◆ About this exercise ◆
Could you work out the number of lines in the listing that include the word "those" and reply with that figure alone?
·····
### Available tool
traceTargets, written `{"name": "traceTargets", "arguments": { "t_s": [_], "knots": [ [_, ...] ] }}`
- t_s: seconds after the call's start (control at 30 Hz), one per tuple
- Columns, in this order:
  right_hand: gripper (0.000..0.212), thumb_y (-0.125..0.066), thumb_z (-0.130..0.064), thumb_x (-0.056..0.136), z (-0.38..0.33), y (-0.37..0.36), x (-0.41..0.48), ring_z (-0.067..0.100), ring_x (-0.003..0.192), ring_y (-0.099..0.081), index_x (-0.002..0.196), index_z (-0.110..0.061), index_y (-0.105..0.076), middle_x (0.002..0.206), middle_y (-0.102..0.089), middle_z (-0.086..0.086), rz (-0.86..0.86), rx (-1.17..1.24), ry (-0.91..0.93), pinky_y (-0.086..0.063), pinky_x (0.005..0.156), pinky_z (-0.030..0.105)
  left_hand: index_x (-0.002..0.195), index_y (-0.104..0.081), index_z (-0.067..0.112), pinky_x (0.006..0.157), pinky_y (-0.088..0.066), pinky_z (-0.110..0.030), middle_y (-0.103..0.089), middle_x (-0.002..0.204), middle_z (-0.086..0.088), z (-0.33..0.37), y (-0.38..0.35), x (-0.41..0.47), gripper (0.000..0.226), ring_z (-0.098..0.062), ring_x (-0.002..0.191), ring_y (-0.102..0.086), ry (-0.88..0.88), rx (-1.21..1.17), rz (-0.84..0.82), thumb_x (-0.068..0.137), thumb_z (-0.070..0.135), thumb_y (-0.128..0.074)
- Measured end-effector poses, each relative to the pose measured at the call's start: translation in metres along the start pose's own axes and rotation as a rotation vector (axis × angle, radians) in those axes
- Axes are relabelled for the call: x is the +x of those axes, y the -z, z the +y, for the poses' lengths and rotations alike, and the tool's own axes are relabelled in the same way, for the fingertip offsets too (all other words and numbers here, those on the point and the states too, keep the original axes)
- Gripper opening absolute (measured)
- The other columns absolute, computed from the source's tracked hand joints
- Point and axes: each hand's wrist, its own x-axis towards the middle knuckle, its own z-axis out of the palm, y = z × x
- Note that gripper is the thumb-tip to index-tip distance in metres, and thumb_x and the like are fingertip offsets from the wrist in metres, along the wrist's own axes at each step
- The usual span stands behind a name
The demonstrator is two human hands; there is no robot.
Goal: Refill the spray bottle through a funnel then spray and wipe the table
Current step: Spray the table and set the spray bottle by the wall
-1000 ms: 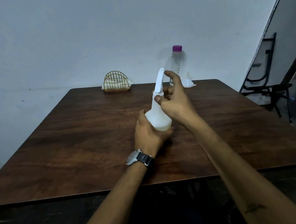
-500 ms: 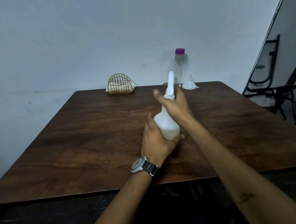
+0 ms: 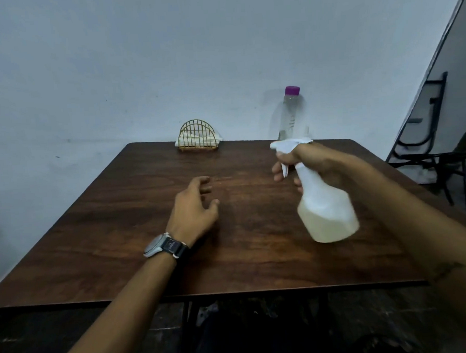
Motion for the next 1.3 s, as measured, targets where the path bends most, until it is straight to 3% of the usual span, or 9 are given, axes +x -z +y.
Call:
{"name": "traceTargets", "arguments": {
  "t_s": [0.13, 0.3, 0.53, 0.7, 0.8, 0.93, 1.0, 1.17, 1.3],
  "knots": [
    [0.042, -0.055, -0.037, 0.107, -0.004, 0.005, -0.002, 0.013, 0.057, -0.053, 0.105, -0.001, -0.078, 0.093, -0.079, 0.011, -0.092, -0.293, -0.140, -0.048, 0.061, 0.028, 0.135, -0.058, 0.014, 0.094, -0.053, -0.026, -0.073, 0.120, 0.000, -0.012, 0.010, 0.002, 0.046, -0.014, 0.108, -0.070, -0.020, 0.003, 0.104, 0.091, 0.015, -0.071],
    [0.045, -0.058, -0.046, 0.104, 0.013, 0.003, 0.008, 0.015, 0.054, -0.054, 0.086, -0.006, -0.070, 0.083, -0.071, 0.011, -0.024, -0.291, -0.145, -0.047, 0.059, 0.029, 0.129, -0.061, 0.016, 0.092, -0.059, -0.036, -0.076, 0.110, 0.003, -0.025, 0.010, -0.009, 0.039, -0.012, 0.099, -0.073, -0.014, -0.005, 0.187, 0.091, 0.015, -0.071],
    [0.039, -0.059, -0.038, 0.102, 0.016, -0.003, 0.012, 0.017, 0.054, -0.054, 0.076, -0.009, -0.065, 0.080, -0.075, 0.012, -0.041, -0.359, -0.187, -0.046, 0.056, 0.028, 0.130, -0.059, 0.018, 0.088, -0.056, -0.031, -0.077, 0.110, 0.005, -0.026, 0.008, -0.008, 0.040, -0.014, 0.103, -0.072, -0.038, 0.034, 0.187, 0.092, 0.015, -0.069],
    [0.037, -0.057, -0.022, 0.101, 0.023, -0.004, 0.017, 0.025, 0.051, -0.061, 0.067, -0.009, -0.049, 0.051, -0.052, 0.007, -0.029, -0.336, -0.199, -0.047, 0.053, 0.025, 0.134, -0.056, 0.019, 0.081, -0.058, -0.033, -0.076, 0.112, 0.007, -0.026, 0.008, -0.009, 0.043, -0.014, 0.101, -0.072, -0.051, 0.066, 0.177, 0.093, 0.017, -0.068],
    [0.035, -0.056, -0.023, 0.101, 0.024, -0.001, 0.012, 0.029, 0.057, -0.069, 0.070, -0.007, -0.054, 0.060, -0.055, 0.009, -0.037, -0.356, -0.235, -0.053, 0.058, 0.028, 0.135, -0.055, 0.019, 0.080, -0.058, -0.033, -0.076, 0.112, 0.007, -0.026, 0.009, -0.010, 0.044, -0.015, 0.100, -0.073, -0.070, 0.075, 0.181, 0.093, 0.017, -0.068],
    [0.025, -0.055, -0.025, 0.103, 0.022, 0.005, 0.000, 0.028, 0.069, -0.069, 0.090, -0.006, -0.066, 0.094, -0.076, 0.019, -0.017, -0.309, -0.175, -0.049, 0.059, 0.029, 0.135, -0.054, 0.019, 0.083, -0.059, -0.036, -0.076, 0.110, 0.008, -0.026, 0.009, -0.010, 0.044, -0.015, 0.102, -0.072, -0.061, 0.066, 0.179, 0.093, 0.016, -0.068],
    [0.028, -0.055, -0.029, 0.104, 0.023, 0.010, -0.006, 0.028, 0.069, -0.065, 0.094, -0.006, -0.067, 0.096, -0.077, 0.021, 0.031, -0.260, -0.131, -0.048, 0.061, 0.031, 0.135, -0.054, 0.019, 0.084, -0.059, -0.036, -0.076, 0.111, 0.007, -0.026, 0.008, -0.010, 0.044, -0.015, 0.104, -0.072, -0.059, 0.064, 0.175, 0.093, 0.016, -0.067],
    [0.026, -0.055, -0.029, 0.105, 0.035, 0.033, -0.015, 0.021, 0.051, -0.056, 0.096, -0.007, -0.062, 0.068, -0.066, 0.012, 0.141, -0.288, -0.186, -0.042, 0.053, 0.026, 0.134, -0.055, 0.019, 0.085, -0.057, -0.035, -0.077, 0.110, 0.005, -0.028, 0.008, -0.010, 0.043, -0.017, 0.106, -0.072, -0.058, 0.046, 0.187, 0.093, 0.015, -0.068],
    [0.040, -0.053, -0.016, 0.104, 0.051, 0.042, -0.018, 0.015, 0.032, -0.045, 0.065, -0.008, -0.044, 0.039, -0.044, 0.002, 0.176, -0.311, -0.274, -0.032, 0.042, 0.017, 0.133, -0.056, 0.018, 0.083, -0.056, -0.033, -0.077, 0.107, 0.005, -0.028, 0.007, -0.010, 0.043, -0.017, 0.105, -0.072, -0.075, 0.046, 0.199, 0.092, 0.015, -0.068]
  ]
}}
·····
◆ Result of the exercise ◆
2